There’s no reason for anyone to wear a fedora.

To me, when a male peer dons a fedora, he is saying either “I have no social graces and mine is a life of constant sorrow ” or “I am aware that fedoras are depraved, yet I flout social convention the same way I would flout an extinguisher during a fire.” With the exception of certain jazz dancers, wearing a fedora purely for fashion reasons is shorthand for pervert.

Yes, a man in a fedora is a harbinger of suffering, but I underestimated the power one can have.

Some time ago, I came up with an idea for this column: I would let my mother take control of my dating apps. Assuming my online identity, she began setting me up on dates. After each one, I would discuss them with Talya.

Talya is my co-worker. We sit a few feet away from each other, separated by a cubicle wall. I write pop culture. She writes culture. I write about sex, social media and celebrities. Talya writes mostly about European graveyards. Then one day she ends a relationship, and I begin a strange new relationship with my mother, and we both start going on a lot of dates.

It’s Monday, and Talya is glowing. Her first date since her breakup was spectacular! They talked for hours about literature and poetry. She’s very interested in him. My last date was dull, I tell her. She’s sure things will improve soon.

And they do. The next night, Talya and I run into each other in the company bathroom after work. We put on lipstick side by side in front of the mirror. She’s not even sure she wants to meet someone new — Sunday’s date was so good, after all.

A few afternoons later, I pop my head over the cubicle wall and ask, “How was the other night?”

“Bad,” she groans. And worse, that guy who she had the hours long date with went on a date with someone else and he feels seriously about that woman, and now he just wants to be friends! “I just don’t understand why he’s so sure about her after one date,” she laments.

“Sounds like an idiot,” I say.

“My date was really Jewish,” I tell Talya, with the breezy anti-Semitism of someone who lost mostly distant cousins to the Holocaust. “But we had a great click.” The thing is, I say, I liked Josh a lot, but in his dating profile — my uvula flaps a warning against my throat as I say this — he was wearing… a fedora.

A long silence follows. “It’s just funny,” Talya says eventually, “because the guy I went out with last Sunday who liked poetry? He’s also named Josh.”

“And also, he was wearing a fedora.”

We each pull up our date’s profile. It’s the same person.

We run to the women’s bathroom. Talya is laughing. I feel the agitation of a ballooning ego and draining self-respect, like I’m giving blood while drinking cranberry juice. Why can’t a date just be nice? Why does it have to be a fedora-wearer you’re inadvertently stealing from your colleague?
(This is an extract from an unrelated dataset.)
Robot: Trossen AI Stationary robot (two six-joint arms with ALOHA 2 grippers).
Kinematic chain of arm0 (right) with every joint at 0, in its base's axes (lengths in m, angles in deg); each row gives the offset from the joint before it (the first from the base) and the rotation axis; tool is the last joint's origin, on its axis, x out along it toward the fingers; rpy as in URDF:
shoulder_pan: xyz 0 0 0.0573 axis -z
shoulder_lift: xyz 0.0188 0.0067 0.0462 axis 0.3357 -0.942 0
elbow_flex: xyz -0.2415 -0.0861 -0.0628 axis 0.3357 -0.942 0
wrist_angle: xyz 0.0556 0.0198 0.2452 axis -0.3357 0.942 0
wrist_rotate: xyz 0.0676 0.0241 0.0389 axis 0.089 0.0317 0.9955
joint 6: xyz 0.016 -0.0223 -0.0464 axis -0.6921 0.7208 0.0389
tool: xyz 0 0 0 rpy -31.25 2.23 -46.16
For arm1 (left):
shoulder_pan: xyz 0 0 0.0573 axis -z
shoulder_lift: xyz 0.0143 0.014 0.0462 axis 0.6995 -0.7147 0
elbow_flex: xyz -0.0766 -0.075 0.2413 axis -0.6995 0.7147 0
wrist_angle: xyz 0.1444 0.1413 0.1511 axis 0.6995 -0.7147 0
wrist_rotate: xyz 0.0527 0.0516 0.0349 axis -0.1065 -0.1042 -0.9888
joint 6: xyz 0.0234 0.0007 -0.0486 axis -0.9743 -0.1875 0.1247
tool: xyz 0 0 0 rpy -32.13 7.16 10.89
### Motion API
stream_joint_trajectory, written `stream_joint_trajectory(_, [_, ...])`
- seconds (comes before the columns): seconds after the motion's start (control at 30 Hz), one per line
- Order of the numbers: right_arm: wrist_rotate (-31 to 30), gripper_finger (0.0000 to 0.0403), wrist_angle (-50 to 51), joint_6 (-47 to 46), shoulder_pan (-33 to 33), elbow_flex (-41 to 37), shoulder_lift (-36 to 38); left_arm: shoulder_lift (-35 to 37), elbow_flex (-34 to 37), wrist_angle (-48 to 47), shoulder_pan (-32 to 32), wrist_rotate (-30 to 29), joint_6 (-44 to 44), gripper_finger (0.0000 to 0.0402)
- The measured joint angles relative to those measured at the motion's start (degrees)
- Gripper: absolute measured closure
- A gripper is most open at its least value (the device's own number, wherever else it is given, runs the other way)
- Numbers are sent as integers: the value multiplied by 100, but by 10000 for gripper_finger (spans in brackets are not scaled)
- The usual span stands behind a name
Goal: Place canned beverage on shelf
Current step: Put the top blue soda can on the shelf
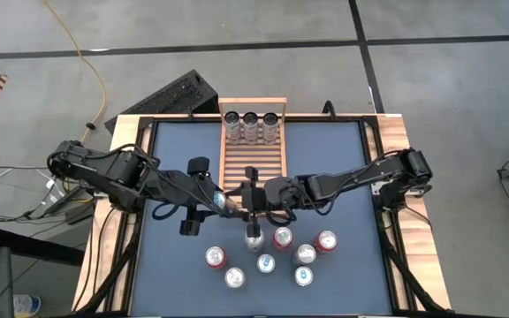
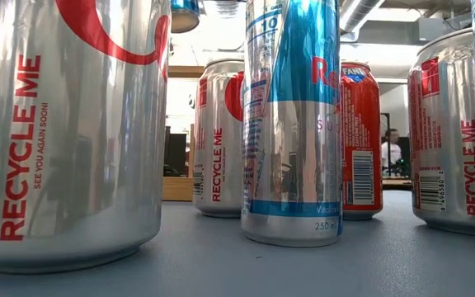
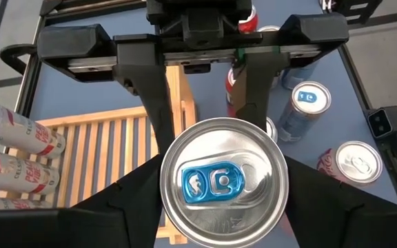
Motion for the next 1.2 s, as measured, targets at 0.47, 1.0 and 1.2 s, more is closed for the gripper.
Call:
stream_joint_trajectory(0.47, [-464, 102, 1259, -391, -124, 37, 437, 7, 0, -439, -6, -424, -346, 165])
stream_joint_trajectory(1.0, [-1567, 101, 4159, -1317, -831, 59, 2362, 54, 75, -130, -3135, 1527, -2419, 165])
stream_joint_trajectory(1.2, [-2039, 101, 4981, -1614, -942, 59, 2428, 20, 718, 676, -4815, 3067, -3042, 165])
“I love this,” Talya says, smiling with a genuine warmth and authentic goodwill I doubt I will ever feel, even at the birth of my first child. She suggests we celebrate with a selfie. She wraps her arms around me, snaps a pic, and sends it to Josh. The caption is “She was mine first.”
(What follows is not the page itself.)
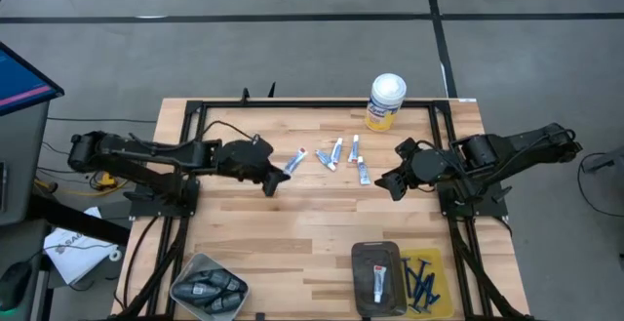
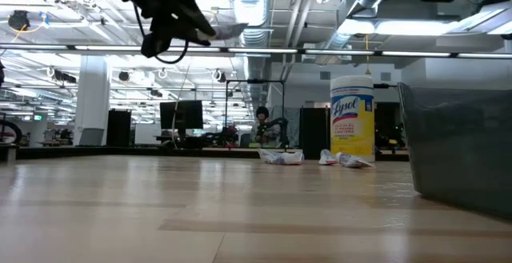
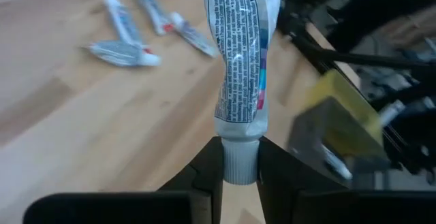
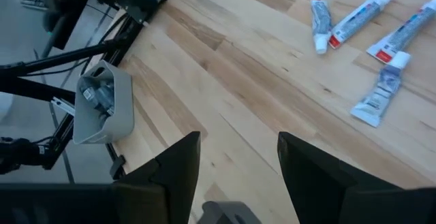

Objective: Pick & Place Travel size toiletries
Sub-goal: Put the toothpaste into the black bin

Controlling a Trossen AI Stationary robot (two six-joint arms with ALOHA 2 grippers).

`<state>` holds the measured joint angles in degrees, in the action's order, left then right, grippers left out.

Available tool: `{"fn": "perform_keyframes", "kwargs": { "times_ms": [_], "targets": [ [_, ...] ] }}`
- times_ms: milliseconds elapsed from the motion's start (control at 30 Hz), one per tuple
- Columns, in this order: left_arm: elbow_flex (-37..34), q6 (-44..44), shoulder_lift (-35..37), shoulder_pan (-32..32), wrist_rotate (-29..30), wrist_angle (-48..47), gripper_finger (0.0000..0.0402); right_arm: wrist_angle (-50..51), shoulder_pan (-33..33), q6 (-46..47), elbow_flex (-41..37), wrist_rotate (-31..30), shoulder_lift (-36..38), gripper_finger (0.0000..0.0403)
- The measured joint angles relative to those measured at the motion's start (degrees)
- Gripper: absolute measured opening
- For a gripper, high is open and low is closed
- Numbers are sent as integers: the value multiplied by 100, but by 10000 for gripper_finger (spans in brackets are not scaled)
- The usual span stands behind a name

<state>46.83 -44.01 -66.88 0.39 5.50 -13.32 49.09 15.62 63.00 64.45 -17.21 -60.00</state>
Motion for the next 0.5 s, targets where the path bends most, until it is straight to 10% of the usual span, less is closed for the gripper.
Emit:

As the days shorten and the High Holidays appear over the horizon like a summer storm, I use Talya as a sounding board. I lean over our divider as she tries to write, soliciting her opinion on Josh’s exact religious values. His career prospects.

“But what,” Talya asks, “are you going to do about the fedora?”

A thrill of dread runs through my body, like a mouse feeling the high-voltage shock of an electric trap before sizzling to death. Granted, Josh advertised his fedora in his dating profile, but I had assumed it was more of a commentary on the flaccidity of contemporary masculinity than an actual fashion choice. But Talya confirms that the hat made an appearance on their date.

And yet, I go on the second date.

And it’s so good. We sit, facing each other, at a tall table. My chest keeps doing a thing that feels like that moment when something made of glass catches the sun. He loves chess. He keeps Shabbat. I find the fact that he wore a windbreaker to The Dakota Bar oddly attractive. I ask him why he didn’t just admit to Talya and me that he accidentally went out with two women from the same small publication in the same week. “I’m a serial monogamist,” he says, blushing. I tell him that my mom was impersonating me in 80% of our conversations. He seems to accept this. We talk about our senior proms. At midnight I float home, thinking about how I would see the world if I were, like him, trilingual. And then just as I’m about to succumb to the fantasy, I remember that this man sometimes wears fedoras.

I go on a weekend away with two childhood friends. It’s rush hour, and the story of Josh gets us from Chelsea to the upper Bronx. “I understand,” one of the friends sympathizes. “Why don’t you and Josh take the fedora, do a big ceremony, and burn it publicly?”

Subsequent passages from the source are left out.